Molecular heterogeneity of antigen- or idiotype-induced anti-thyroglobulin monoclonal autoantibodies.

To define the molecular basis of the cognitive interaction in experimental autoimmune thyroiditis (EAT), we sequenced the variable regions of monoclonal autoantibodies to thyroglobulin (Tg), specific or not for the F40D peptide, a Tg peptide capable of inducing EAT in CBA/J mice. Three MoAbs were obtained by immunization with syngeneic Tg of CBA/J (3B8G9, 2F6F2) or C57Bl/6 (4D11F4) mice. 3B8G9 was specific for F40D peptide, whereas 2F6F2 and 4D11F4 were not. Two others were raised in CBA/J mice by manipulation of idiotypic pathways: B12 resulted from the immunization with one Ab2 beta, bearing the internal image of one F40D epitope, and TA2 from the immunization with F40D-specific cytotoxic HTC2 T cells.

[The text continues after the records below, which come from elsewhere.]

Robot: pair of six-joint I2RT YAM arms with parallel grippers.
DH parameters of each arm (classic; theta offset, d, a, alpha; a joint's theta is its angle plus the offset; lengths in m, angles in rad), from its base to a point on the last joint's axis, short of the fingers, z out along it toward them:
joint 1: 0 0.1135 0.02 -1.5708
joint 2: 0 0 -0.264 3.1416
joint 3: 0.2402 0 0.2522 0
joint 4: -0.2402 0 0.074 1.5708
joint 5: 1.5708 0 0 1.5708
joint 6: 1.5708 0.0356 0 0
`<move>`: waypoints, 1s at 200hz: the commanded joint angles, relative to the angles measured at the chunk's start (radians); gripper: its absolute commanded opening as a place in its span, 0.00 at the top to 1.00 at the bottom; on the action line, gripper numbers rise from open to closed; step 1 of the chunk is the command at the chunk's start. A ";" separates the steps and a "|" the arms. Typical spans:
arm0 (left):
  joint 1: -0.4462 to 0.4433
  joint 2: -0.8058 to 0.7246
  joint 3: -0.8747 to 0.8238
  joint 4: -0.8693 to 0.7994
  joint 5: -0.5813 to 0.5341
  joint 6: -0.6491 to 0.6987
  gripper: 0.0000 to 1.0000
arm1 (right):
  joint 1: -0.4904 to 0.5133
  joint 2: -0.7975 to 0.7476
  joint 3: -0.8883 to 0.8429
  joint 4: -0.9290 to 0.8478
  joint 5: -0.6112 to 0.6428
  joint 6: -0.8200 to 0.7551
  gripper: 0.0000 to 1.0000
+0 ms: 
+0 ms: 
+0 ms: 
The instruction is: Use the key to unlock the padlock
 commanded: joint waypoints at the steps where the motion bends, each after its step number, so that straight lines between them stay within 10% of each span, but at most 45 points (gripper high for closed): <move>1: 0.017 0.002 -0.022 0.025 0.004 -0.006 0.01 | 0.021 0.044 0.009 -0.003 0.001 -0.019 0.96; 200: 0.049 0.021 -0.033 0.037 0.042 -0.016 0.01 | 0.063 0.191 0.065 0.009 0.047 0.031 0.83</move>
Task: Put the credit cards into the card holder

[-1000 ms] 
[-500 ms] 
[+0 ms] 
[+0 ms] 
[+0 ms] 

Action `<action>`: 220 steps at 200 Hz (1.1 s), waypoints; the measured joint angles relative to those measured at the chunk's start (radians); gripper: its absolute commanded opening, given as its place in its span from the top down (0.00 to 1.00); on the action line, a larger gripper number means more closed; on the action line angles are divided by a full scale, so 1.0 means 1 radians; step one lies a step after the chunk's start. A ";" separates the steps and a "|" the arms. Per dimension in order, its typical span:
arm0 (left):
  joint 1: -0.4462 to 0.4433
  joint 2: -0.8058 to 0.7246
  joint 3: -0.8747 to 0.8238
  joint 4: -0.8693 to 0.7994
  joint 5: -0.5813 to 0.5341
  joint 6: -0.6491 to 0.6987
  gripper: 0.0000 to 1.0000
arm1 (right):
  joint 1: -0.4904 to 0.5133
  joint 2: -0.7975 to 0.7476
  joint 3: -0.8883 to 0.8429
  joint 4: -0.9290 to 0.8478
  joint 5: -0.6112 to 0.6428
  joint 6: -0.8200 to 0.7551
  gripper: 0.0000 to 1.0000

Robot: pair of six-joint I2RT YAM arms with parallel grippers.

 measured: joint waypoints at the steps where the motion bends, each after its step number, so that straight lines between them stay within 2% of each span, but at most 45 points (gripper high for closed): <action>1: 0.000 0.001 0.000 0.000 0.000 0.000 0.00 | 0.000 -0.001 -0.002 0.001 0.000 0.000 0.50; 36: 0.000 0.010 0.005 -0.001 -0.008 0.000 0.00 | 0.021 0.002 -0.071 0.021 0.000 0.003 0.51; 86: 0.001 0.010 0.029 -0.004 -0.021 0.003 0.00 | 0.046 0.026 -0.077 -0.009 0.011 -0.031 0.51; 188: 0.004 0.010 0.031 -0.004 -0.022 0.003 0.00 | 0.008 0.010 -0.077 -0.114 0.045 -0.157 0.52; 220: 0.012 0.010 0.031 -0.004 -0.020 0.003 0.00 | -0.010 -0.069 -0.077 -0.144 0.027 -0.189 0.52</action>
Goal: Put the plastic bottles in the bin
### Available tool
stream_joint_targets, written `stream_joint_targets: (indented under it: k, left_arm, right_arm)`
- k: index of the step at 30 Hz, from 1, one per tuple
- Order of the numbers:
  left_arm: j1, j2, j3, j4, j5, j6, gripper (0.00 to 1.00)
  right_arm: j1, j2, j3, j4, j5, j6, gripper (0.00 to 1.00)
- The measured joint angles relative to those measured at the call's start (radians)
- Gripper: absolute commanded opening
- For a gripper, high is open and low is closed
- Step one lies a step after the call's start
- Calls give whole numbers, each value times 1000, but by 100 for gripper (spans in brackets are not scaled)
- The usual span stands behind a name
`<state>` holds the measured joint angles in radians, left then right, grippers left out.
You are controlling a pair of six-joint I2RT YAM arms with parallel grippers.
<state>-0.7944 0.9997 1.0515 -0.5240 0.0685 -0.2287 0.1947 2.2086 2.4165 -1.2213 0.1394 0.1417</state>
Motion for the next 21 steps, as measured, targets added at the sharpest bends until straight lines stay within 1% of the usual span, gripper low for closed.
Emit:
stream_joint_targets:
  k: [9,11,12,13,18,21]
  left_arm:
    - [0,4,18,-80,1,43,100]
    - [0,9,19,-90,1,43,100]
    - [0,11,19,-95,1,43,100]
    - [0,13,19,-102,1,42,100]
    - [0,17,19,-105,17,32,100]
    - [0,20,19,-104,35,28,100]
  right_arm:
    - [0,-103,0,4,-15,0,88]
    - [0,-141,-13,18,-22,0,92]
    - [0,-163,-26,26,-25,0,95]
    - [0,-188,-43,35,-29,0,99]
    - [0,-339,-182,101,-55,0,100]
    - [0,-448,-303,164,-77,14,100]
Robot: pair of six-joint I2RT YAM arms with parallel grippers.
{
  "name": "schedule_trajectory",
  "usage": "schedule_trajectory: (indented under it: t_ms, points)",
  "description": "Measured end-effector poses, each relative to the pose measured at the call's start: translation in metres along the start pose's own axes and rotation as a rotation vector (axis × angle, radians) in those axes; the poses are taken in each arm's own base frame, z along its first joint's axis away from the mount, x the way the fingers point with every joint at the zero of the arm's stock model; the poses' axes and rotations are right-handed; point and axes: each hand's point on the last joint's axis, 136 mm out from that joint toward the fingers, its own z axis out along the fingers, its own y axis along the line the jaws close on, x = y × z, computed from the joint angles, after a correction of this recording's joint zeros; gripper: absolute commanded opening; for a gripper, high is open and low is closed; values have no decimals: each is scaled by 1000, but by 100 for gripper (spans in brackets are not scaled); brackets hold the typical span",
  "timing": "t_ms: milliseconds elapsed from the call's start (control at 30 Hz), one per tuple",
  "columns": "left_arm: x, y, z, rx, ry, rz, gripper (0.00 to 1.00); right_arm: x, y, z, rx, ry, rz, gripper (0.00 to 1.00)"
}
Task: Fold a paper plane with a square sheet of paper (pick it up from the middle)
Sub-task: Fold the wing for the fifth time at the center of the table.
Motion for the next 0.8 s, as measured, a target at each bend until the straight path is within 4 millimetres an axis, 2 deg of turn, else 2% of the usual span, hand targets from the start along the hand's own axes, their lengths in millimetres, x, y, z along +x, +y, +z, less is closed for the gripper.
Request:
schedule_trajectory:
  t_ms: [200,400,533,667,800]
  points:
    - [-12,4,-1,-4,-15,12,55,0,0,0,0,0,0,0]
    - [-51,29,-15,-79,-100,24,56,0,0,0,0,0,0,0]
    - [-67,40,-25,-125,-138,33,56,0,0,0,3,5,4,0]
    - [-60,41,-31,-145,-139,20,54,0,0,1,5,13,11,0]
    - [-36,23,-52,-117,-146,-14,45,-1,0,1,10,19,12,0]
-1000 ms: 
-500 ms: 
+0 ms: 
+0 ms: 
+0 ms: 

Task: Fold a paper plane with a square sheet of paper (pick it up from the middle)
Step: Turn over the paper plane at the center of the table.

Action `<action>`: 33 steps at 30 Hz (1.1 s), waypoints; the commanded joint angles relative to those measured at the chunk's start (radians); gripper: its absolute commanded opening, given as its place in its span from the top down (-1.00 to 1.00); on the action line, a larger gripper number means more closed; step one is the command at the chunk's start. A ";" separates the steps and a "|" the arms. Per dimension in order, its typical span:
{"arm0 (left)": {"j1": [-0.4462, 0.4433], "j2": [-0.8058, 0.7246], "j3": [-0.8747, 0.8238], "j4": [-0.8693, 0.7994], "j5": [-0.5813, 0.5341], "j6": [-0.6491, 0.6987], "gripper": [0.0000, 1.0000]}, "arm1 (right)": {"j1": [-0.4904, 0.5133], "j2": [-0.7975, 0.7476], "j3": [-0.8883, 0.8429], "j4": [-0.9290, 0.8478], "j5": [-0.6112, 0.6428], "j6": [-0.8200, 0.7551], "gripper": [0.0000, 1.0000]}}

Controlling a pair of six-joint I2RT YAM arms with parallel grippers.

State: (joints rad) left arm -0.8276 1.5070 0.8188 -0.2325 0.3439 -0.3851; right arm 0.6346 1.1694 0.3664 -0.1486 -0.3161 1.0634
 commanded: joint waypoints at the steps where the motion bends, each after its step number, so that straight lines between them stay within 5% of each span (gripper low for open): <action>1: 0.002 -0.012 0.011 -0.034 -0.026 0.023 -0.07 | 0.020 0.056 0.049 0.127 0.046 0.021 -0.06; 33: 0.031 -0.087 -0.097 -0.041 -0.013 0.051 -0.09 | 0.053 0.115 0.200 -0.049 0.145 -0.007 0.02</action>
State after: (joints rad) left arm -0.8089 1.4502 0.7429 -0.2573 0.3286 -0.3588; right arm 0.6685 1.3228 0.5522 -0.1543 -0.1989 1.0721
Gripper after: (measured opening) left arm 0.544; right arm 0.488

B12 and TA2 were both specific for F40D. All hybridomas expressed different members of the J558 VH family, except 3B8G9 which expressed a Q52 VH gene segment. These data led us to hypothesize that regulatory anti-id autoantibodies used members of one VH family located in the 5'-end of the VH locus, whereas EAT-associated autoantibodies used a member of one of the most D-proximal VH family. As expected, no homologies were found when anti-F40D monoclonal autoantibodies were compared with two other monoclonal autoantibodies displaying a different epitopic specificity. Among the anti-F40D monoclonal autoantibodies, one histidine residue located in position 35 of the CDR1 region was constantly found. Moreover, TA2 and B12 exhibited two common amino acids in their CDR3 regions, one glycine and one tyrosine, in positions 98 and 99, respectively. Striking homologies were found between TA2 and one anti-polyGAT MoAb, and between 3B8G9 and some anti-phenyloxazolone (phOx) monoclonal autoantibodies. Lastly, the VK sequence from 4D11F4 was identical at the amino acid level to the VK sequence from another monoclonal autoantibody, 81B1, which was previously raised towards syngeneic Tg in CBA/J mice. Our data imply that anti-idiotypic regulatory circuits in EAT might be generated by a heterogeneous population of B cells rather than obtained by a single dominant B cell population.